──────── DATASET SECTION ────────

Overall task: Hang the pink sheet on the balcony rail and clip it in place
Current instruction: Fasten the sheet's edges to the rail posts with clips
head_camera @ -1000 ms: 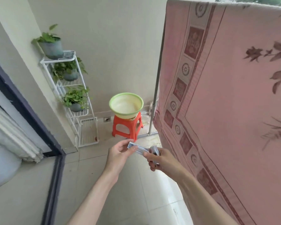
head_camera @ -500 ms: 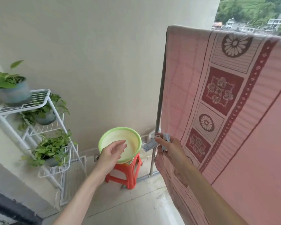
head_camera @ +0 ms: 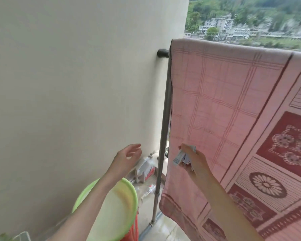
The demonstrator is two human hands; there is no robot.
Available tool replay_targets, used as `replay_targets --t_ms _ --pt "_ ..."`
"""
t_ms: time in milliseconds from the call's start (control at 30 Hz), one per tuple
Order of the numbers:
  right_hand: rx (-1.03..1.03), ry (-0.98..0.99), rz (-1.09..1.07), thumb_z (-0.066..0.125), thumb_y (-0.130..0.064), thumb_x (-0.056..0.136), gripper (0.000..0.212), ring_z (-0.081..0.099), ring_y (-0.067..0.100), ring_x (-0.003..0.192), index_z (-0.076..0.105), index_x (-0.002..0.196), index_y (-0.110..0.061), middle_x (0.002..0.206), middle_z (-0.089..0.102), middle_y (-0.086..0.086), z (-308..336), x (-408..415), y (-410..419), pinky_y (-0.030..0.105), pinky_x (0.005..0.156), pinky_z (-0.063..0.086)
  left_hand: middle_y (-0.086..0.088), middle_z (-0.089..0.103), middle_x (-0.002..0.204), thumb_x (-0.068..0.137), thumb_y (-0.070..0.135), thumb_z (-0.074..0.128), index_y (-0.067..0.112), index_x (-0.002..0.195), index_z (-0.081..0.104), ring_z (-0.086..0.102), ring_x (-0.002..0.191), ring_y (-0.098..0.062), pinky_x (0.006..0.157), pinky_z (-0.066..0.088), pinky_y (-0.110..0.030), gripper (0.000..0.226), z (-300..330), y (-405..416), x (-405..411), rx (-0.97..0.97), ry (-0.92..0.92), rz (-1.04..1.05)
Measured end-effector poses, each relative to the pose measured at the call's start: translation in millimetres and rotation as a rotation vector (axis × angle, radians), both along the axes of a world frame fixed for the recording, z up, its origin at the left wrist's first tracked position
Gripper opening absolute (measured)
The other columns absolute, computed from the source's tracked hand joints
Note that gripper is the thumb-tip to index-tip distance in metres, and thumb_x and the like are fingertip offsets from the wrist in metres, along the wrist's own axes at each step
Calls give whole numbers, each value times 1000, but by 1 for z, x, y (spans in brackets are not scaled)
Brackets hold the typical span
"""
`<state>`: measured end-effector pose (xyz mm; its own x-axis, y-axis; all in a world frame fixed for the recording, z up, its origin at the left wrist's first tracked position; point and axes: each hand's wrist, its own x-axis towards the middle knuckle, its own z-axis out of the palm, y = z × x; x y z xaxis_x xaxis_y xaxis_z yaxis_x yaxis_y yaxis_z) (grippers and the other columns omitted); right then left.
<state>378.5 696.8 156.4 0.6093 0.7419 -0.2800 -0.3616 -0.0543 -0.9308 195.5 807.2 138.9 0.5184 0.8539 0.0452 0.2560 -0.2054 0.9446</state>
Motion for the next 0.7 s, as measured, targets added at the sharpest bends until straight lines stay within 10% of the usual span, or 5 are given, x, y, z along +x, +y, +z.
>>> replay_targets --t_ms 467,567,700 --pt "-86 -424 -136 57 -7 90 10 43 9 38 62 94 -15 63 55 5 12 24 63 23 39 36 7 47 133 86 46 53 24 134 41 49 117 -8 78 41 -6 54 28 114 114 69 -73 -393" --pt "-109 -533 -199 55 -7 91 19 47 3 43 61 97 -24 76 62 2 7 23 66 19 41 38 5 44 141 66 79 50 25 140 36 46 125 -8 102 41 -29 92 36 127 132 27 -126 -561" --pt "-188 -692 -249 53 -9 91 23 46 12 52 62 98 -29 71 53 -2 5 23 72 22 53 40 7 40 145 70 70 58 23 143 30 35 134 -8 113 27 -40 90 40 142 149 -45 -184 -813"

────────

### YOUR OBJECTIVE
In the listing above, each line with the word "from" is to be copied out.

### SOLUTION TO THIS TASK
t_ms: time in milliseconds from the call's start (control at 30 Hz), one per tuple
The other columns absolute, computed from the source's tracked hand joints
Note that gripper is the thumb-tip to index-tip distance in metres, and thumb_x and the like are fingertip offsets from the wrist in metres, along the wrist's own axes at each step

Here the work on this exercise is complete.